Here are some of the things keeping my feet dancin’ at the mo ….
Beautiful Brazilian debut from a couple of years, by this young female singer-songwriter. CeU is pronounced ‘sew’ and translated from Portuguese means ‘sky’ and ‘heaven’. This starts slowly and sweetly and a little mainstream, but hidden in it are all sorts of depths and quirky tunes, beats and melodies drawing on soul, jazz, trip hop and Brazilian grooves.
Polyphonic Voices of Georgia: Anchiskhati Choir
A fascinating release and departure for the stunning Soul Jazz Records with a Sacred Music series. Georgia (the Transcaucasian republic) is a very special place and a historic crossroads between several cultures and societies, and one of the most wonderful places I have ever visited. The Anchiskhati Choir record an album of some of the most beautiful and moving music in the world.
Sweet, Action: The Anthology
From the sublime to the ridiculous! The Sweet had a pile of catchy bubblegum pop hits in the 1970s and then slowly faded into a world of seediness and tragedy with Brian Connelly’s premature death. All the hits, ‘Teenage Rampage’, ‘Ballroom Blitz’ and much more are here. Seriously due a reassessment!
Jefferson Airplane, 2400 Fulton Street
I have had this years and have only just got into it. Grace Slick’s pompous psychedelic ponderings from another age: from striking ‘Wooden Ships’ and ‘Triad’ to a selection of Levi Commercial Adverts.
Singing in the Streets: Scottish Children’s Songs
A great gem of a record from the unique Alan Lomax. This is the companion to his Scotland World and Folk Music album, and an amazing exploration into Scotland in the fifties when this was recorded, and into a lost culture of much further back. Lomax went around the country recording school kids and artists singing children’s songs such as ‘Harry Lauder and Mussolini Are Dead’ and ‘A Tisket A Tasket’ – a Scots folk song which was later recorded by Ella and others.
The Best of Louis Jordan
I have just discovered Louis Jordan and what a character! Jordan’s stunning rhythms and syncopated lyrics were huge hits in the States in the 1940s, and played a big role in jazz and soul evolving. ‘Caldonia’, ‘I Want You To Be My Baby’, ‘Five Guys Named Moe’ and every track on this album make you laugh, shake your hips and want to hit the dancefloor!
And here are three old classics (!!!! ) and one old fav I have been returning to:
Joy Division, Unknown Pleasures
This is an album which when it came out I found too difficult, discordant and unpleasant listening. That is not to say I didn’t appreciate it as I have been a total Joy Division obsessional since I was a kid; I just didn’t play it much, and preferred the softer, more accessible sound of ‘Closer’. Slowly in the last year or so I have started to be drawn to this. Everything about it is breathtaking: the famous, striking cover, the sound, the vocals, the songs. This isn’t the sound of the suburbs, or the sound of the estates, but a bitter, brutal Britain ’79, underground ’69 and a sound from another world!

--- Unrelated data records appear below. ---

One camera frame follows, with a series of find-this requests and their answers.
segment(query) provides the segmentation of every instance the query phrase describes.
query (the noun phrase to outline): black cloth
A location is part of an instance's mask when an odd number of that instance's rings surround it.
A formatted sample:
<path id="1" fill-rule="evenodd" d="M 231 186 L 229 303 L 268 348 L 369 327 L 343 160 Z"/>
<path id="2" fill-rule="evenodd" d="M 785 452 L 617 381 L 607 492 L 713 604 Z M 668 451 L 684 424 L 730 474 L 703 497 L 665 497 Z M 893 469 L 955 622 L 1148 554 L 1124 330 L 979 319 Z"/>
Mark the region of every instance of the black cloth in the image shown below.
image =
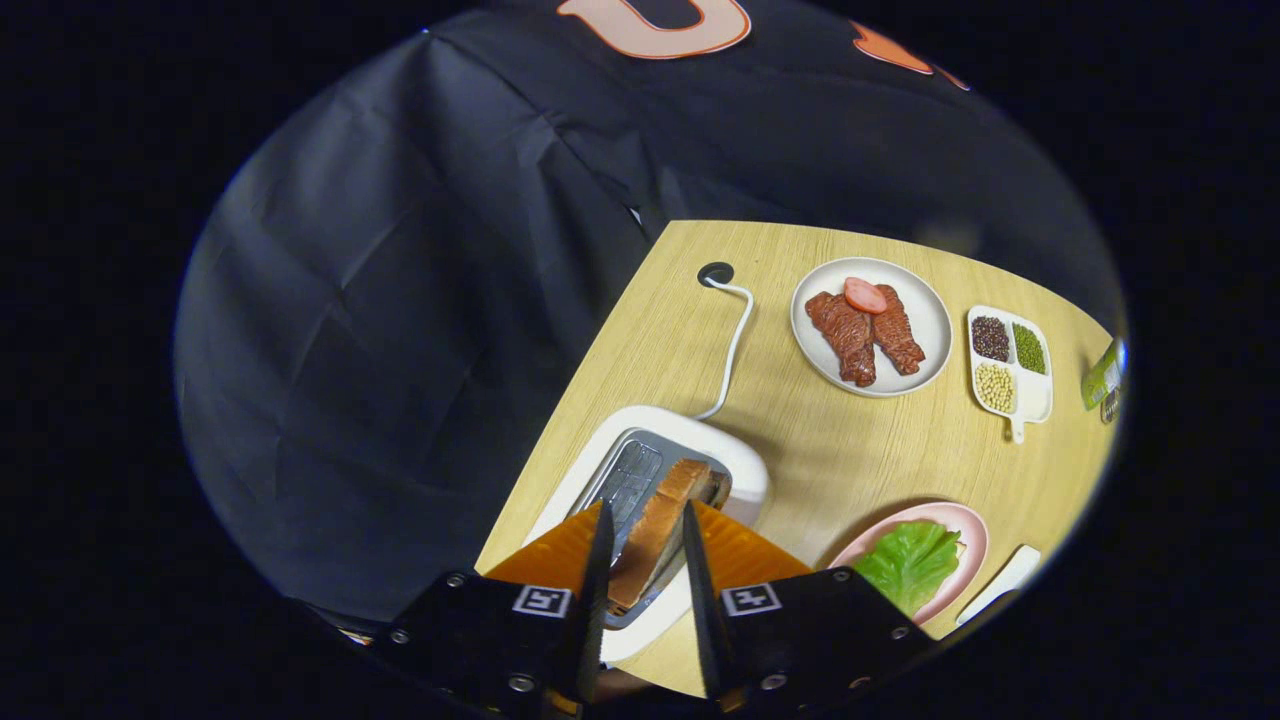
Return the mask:
<path id="1" fill-rule="evenodd" d="M 650 61 L 558 4 L 468 12 L 357 68 L 244 164 L 200 237 L 182 428 L 219 519 L 289 597 L 387 621 L 471 566 L 673 219 L 964 249 L 1121 322 L 1053 164 L 975 92 L 855 50 L 845 18 L 741 0 L 745 41 Z M 636 3 L 671 27 L 677 5 Z"/>

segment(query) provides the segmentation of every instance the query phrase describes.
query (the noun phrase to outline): lettuce leaf
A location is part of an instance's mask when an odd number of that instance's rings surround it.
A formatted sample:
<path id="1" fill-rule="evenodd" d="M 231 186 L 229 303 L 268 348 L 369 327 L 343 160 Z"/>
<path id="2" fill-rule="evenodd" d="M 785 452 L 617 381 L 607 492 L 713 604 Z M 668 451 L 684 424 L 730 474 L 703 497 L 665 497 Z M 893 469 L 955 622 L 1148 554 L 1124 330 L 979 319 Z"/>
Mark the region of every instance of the lettuce leaf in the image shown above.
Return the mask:
<path id="1" fill-rule="evenodd" d="M 937 523 L 901 523 L 854 562 L 854 570 L 911 618 L 960 566 L 959 539 L 960 533 Z"/>

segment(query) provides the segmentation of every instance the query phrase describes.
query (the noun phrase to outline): bread slice
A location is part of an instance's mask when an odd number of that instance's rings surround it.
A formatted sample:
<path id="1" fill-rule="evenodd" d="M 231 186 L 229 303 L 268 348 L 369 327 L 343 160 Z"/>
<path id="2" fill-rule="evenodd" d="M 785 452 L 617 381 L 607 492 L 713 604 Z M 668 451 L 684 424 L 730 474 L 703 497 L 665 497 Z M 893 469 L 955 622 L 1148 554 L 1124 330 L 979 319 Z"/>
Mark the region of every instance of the bread slice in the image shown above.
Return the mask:
<path id="1" fill-rule="evenodd" d="M 609 575 L 609 602 L 625 612 L 640 602 L 645 588 L 681 547 L 685 502 L 718 495 L 710 465 L 696 460 L 676 462 L 644 506 L 631 528 L 622 555 Z"/>

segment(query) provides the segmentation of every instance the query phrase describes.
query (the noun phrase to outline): steak
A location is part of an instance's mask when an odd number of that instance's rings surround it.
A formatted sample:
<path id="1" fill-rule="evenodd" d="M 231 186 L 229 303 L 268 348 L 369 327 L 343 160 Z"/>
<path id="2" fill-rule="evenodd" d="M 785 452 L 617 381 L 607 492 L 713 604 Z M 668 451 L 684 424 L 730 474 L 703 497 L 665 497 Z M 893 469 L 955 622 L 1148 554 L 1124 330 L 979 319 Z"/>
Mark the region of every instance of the steak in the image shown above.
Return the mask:
<path id="1" fill-rule="evenodd" d="M 876 345 L 881 346 L 884 355 L 893 361 L 899 374 L 910 375 L 920 370 L 920 361 L 924 360 L 924 351 L 911 337 L 911 320 L 906 318 L 902 300 L 892 286 L 876 286 L 884 293 L 888 307 L 879 315 L 872 318 L 872 336 Z"/>
<path id="2" fill-rule="evenodd" d="M 876 382 L 876 347 L 872 318 L 856 310 L 842 295 L 819 292 L 804 304 L 813 327 L 840 357 L 840 379 L 867 387 Z"/>

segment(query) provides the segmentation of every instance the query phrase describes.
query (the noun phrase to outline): white cable
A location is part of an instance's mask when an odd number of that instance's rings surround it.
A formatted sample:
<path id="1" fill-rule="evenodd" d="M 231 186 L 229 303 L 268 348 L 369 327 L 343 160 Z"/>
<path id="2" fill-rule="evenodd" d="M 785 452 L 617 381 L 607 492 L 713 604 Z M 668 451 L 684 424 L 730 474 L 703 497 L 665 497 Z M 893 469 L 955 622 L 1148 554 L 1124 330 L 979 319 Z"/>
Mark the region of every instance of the white cable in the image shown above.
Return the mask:
<path id="1" fill-rule="evenodd" d="M 703 413 L 701 415 L 694 415 L 695 420 L 705 420 L 707 418 L 710 418 L 712 415 L 719 413 L 719 409 L 724 406 L 724 398 L 728 397 L 728 379 L 733 374 L 733 355 L 737 354 L 737 341 L 742 337 L 742 328 L 746 327 L 746 320 L 748 318 L 751 316 L 751 309 L 755 307 L 755 296 L 751 295 L 751 291 L 746 290 L 745 287 L 737 287 L 736 284 L 718 283 L 710 278 L 705 279 L 707 284 L 712 287 L 718 287 L 721 290 L 732 292 L 735 295 L 741 295 L 742 297 L 745 297 L 746 310 L 742 310 L 742 319 L 737 322 L 737 329 L 733 331 L 733 340 L 730 341 L 728 343 L 728 357 L 724 360 L 724 382 L 721 383 L 719 400 L 716 401 L 716 405 L 710 410 Z"/>

Joni Mitchell, The Hissing of Summer Lawns
I have been a huge Joni fan all my life and always liked this, but preferred ‘Hejira’. I have resisted the charms of this album a bit, annoyed by it being the Joni album for NME readers, but it is stunning, a brilliant set of songs and insights on fame, stardom and the life of the cosseted LA elite in the mid-1970s.
Hue and Cry, Seduced and Abandoned
Okay this is not a classic album, but it has a special place in my heart! I have always loved those first three Pat and Greg singles, ‘I Refuse’, ‘Labour of Love’ and ‘Strength to Strength’, and they have aged remarkably. They are just so darned catchy, and Pat’s voice is brilliant throughout. A couple of years ago I told Pat how much I liked this album, and how I played it on tape in my study in the late hours, and he rather insistently told me I should throw it out as it wasn’t very good. I commented that you could actually hear the joy of him and Greg discovering and expressing themselves in the studio through the catchiness of the melodies!
And I nearly forgot! The last Chic album was released in 1992 at the time without much excitement or commercial success. Sadly with Bernard Edward’s death in 1996 it is the last real word from Chic, despite Nile Rodgers’ taking the band out on the road – including recently playing Edinburgh. There is something a bit MOR about some of this which does not reach the heights of their hits (Good Times, Everybody Dance, My Feet Keep Dancing etc), but the infectiousness of the groove, the bass, the whole thing is just so well … irresistably Chic!
And funnily enough I haven’t played one Michael Jackson album since his tragic death. I wonder how long it will be before I can get ‘Off the Wall’ out and revel in it!